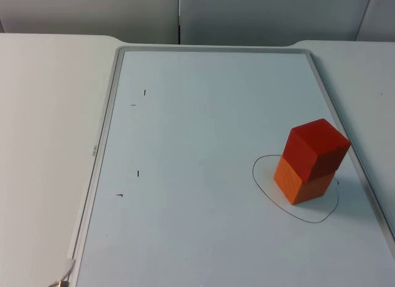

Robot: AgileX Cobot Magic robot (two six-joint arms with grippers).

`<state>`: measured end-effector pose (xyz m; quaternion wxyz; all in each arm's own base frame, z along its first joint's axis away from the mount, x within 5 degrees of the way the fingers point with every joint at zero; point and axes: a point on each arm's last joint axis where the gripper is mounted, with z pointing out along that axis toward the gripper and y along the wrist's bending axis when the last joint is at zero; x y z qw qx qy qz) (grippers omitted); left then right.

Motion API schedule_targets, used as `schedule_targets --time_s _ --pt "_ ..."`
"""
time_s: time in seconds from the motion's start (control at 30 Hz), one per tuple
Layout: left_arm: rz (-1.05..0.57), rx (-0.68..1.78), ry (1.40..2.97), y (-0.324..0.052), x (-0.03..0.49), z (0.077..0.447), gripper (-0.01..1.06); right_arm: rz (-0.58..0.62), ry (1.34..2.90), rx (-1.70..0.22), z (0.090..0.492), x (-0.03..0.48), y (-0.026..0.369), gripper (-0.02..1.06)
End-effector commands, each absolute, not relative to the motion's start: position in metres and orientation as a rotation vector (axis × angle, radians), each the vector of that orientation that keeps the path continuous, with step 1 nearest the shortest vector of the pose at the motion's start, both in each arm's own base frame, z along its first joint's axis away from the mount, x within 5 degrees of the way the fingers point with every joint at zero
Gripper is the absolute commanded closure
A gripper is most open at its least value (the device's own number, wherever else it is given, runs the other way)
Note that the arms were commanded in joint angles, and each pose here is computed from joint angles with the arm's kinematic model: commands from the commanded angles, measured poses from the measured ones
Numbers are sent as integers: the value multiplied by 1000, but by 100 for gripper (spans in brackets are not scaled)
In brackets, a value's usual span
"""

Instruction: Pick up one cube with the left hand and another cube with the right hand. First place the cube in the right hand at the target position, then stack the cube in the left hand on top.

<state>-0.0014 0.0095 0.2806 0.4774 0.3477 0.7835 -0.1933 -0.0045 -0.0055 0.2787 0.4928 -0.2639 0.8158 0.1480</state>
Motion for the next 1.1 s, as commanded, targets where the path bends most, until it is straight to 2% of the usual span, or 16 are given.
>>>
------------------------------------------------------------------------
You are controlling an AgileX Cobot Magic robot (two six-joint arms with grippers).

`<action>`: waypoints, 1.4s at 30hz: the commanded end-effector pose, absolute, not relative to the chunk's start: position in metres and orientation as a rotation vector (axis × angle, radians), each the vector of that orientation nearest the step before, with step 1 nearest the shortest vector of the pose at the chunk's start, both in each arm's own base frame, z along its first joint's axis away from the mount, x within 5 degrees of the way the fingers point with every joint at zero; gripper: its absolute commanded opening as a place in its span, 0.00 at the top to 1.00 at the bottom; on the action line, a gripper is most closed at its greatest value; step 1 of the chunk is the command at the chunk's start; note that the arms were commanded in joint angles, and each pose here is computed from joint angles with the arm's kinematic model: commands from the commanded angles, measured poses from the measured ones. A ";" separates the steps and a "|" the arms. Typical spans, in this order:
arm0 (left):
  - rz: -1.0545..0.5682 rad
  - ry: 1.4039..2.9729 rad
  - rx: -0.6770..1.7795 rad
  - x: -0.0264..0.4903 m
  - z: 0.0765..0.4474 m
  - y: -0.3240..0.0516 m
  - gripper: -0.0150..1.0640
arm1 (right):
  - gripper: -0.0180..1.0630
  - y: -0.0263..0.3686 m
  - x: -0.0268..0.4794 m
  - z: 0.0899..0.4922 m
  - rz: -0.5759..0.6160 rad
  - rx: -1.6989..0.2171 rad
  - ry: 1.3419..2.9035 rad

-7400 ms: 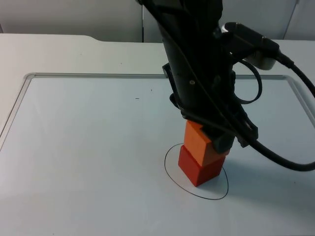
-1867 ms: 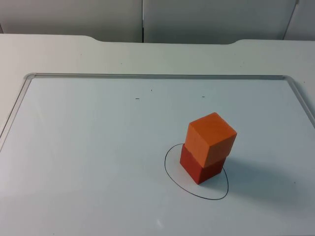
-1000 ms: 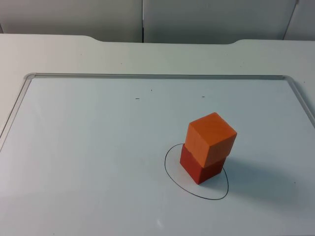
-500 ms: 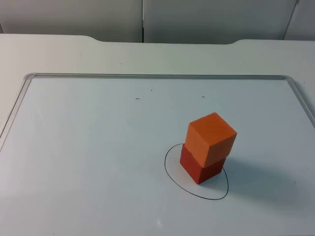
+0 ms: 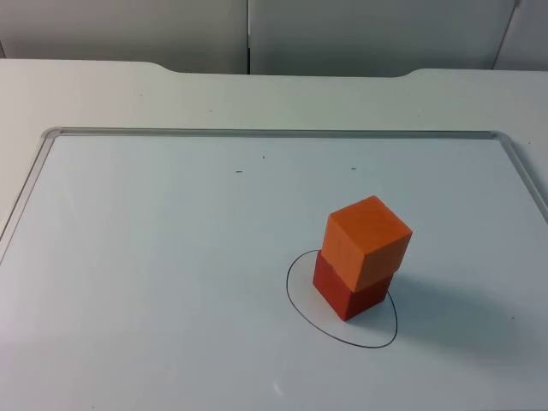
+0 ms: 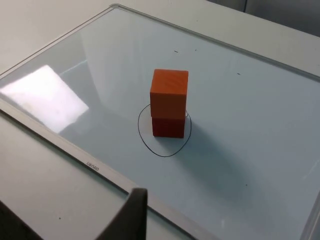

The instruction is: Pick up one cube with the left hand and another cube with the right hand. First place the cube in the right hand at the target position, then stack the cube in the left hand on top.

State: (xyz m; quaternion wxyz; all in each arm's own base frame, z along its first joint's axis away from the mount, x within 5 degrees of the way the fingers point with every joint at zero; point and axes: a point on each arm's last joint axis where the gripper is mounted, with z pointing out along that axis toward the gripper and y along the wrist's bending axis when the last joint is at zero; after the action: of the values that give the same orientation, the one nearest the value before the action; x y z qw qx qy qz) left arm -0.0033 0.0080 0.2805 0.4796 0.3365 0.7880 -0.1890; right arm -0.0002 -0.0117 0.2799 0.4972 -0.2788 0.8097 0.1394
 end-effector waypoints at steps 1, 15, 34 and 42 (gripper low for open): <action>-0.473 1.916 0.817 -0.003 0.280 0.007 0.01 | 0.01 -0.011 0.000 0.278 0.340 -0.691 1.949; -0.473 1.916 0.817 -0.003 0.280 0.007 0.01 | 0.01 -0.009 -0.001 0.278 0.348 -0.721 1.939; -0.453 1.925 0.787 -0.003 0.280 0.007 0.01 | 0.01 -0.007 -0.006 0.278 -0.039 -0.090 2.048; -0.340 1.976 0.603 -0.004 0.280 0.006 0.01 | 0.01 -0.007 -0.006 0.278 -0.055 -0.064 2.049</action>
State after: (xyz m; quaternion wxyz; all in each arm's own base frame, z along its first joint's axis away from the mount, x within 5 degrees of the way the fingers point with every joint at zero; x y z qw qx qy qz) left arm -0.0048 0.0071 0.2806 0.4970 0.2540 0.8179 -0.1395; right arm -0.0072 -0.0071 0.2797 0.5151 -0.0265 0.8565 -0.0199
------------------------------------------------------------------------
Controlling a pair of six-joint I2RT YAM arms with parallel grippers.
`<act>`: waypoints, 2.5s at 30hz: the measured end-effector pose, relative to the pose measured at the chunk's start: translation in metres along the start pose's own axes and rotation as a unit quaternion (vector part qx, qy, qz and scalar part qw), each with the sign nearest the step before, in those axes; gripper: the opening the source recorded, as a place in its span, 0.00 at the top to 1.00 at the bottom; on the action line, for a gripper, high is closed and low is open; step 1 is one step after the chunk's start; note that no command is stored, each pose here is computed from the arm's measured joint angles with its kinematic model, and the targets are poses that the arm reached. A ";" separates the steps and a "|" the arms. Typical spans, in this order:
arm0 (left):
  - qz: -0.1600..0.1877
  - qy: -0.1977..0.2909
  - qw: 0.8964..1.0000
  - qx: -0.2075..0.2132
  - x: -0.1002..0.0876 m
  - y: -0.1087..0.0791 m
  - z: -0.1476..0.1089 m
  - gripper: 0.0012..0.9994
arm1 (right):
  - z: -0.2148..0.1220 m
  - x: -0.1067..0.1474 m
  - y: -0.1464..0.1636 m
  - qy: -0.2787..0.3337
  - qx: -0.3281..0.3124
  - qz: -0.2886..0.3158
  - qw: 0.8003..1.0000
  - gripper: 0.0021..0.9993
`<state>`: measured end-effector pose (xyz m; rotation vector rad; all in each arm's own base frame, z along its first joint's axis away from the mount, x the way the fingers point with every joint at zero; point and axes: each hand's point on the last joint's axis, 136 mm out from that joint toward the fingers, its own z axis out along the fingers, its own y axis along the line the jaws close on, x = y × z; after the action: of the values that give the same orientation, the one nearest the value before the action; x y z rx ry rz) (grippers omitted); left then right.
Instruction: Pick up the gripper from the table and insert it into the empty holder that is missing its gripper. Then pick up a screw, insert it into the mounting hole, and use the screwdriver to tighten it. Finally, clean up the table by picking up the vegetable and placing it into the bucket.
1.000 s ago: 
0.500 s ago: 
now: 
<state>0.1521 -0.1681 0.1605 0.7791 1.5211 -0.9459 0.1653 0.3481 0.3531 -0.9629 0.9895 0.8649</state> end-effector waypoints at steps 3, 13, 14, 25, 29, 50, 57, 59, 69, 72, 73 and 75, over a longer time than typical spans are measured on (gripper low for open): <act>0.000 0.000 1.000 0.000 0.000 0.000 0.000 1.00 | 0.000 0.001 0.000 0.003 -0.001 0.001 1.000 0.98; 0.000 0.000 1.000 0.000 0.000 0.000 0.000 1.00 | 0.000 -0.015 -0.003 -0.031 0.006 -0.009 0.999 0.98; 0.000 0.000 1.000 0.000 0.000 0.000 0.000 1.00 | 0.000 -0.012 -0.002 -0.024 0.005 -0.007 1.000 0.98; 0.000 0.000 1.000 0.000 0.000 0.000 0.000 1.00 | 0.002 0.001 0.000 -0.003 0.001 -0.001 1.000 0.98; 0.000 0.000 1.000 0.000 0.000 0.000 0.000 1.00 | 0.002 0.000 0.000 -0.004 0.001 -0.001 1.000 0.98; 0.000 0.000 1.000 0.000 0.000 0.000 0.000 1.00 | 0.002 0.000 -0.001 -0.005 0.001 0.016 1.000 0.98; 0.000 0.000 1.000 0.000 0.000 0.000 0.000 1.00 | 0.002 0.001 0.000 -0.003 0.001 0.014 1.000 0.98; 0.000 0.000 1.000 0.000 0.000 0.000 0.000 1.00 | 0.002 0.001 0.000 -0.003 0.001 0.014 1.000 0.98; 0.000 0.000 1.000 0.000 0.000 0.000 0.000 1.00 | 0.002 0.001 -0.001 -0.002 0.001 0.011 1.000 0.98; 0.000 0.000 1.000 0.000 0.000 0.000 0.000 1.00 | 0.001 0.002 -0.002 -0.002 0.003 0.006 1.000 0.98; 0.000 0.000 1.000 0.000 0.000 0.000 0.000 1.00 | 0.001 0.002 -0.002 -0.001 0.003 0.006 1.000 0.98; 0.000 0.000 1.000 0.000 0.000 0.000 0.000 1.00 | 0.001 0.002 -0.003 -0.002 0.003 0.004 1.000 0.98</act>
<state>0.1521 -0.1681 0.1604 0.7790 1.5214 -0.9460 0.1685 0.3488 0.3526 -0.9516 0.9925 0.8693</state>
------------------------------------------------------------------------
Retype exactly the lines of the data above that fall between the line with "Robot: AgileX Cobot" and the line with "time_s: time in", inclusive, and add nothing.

• **Answer below**:
Robot: AgileX Cobot Magic robot (two six-joint arms with grippers).

`<state>`: measured end-effector pose (xyz m; quaternion wxyz; all in each arm's own base frame, z along its first joint's axis away from the mount, x within 5 degrees of the way the fingers point with every joint at zero; point and axes: a point on each arm's last joint axis where the gripper is mounted, with z pointing out along that axis toward the gripper and y along the wrist's bending axis when the last joint is at zero; x y z qw qx qy qz) (grippers omitted); left then right.

Motion API schedule_targets, used as `schedule_targets --time_s _ --pt "_ ..."`
"""
time_s: time in seconds from the motion's start (control at 30 Hz), one per tuple

No other output is expected for this exercise.